Jørgen Randers, a Norwegian academic in 1972  predicted a sharp rise to an unsustainable world population of 15 billion people by 2030. Darrell Bricker,and John Ibbitson in their book Empty Planet: The Shock of Global Population Decline’ now believe  that because fertility rates suggest that: ‘The world population will never reach nine billion people… . It will peak at eight billion in 2040, and then decline.’

Wolfgang Lutz, a well-respected demographer, along with his colleagues at the International Institute for Applied Systems Analysis in Vienna, also expect that the global human population will stabilize by 2050 and then begin to fall. In 2018 Lutz and his colleagues stated that they forecast the world population peak to occur shortly after 2070. Their projection would mean between two billion and three billion fewer humans by 2100 than the UN currently estimates.

 A recent Deutsche Bank report by Sanjeev Sanyal that suggests the peak in human numbers on Earth will be reached at just 8.7 billion in 2055, and decline to 8 billion by 2100.

Danny Dorling in 2013 wrote a book titled Population 10 Billion’ proposes that most likely at the time was that we would see a maximum of 9.3 billion around the year 2060, dipping perhaps to 7.4 billion by 2100.

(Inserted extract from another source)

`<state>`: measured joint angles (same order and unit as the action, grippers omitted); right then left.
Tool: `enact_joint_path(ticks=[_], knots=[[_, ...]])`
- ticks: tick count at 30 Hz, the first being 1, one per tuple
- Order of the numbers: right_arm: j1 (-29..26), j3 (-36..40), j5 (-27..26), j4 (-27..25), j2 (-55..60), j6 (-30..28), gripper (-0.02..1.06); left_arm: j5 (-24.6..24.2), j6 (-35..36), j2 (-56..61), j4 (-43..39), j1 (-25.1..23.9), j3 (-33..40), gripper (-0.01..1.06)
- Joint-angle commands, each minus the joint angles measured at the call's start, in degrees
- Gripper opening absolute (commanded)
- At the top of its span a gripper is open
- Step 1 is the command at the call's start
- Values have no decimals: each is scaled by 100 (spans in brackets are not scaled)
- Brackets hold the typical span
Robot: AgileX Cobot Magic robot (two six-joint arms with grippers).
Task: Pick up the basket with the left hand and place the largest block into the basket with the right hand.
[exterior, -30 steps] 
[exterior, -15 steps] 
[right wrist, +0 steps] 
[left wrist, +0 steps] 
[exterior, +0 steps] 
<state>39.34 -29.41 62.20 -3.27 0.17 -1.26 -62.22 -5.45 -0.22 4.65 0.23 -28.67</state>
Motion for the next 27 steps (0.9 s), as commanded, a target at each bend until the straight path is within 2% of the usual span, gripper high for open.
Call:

When you can trust that society will look after you, then you can more happily choose to have no babies, or just one. You do not need the insurance policy of having children to look after you in the future – or a great number of children (which people have when their children’s individual chances of survival are poor). And when women are able to make their own choices about whether to have a child and how many to have, then – everything changes. Population growth was enormous worldwide in the 1940s, 1950s, and at the start of the 1960s: the growth rate itself was growing! But then, quite suddenly, but also remarkably smoothly, the rate of growth began to slow. Between 1980 and today, global human population growth rates became stable at around 80 million more people being added per year.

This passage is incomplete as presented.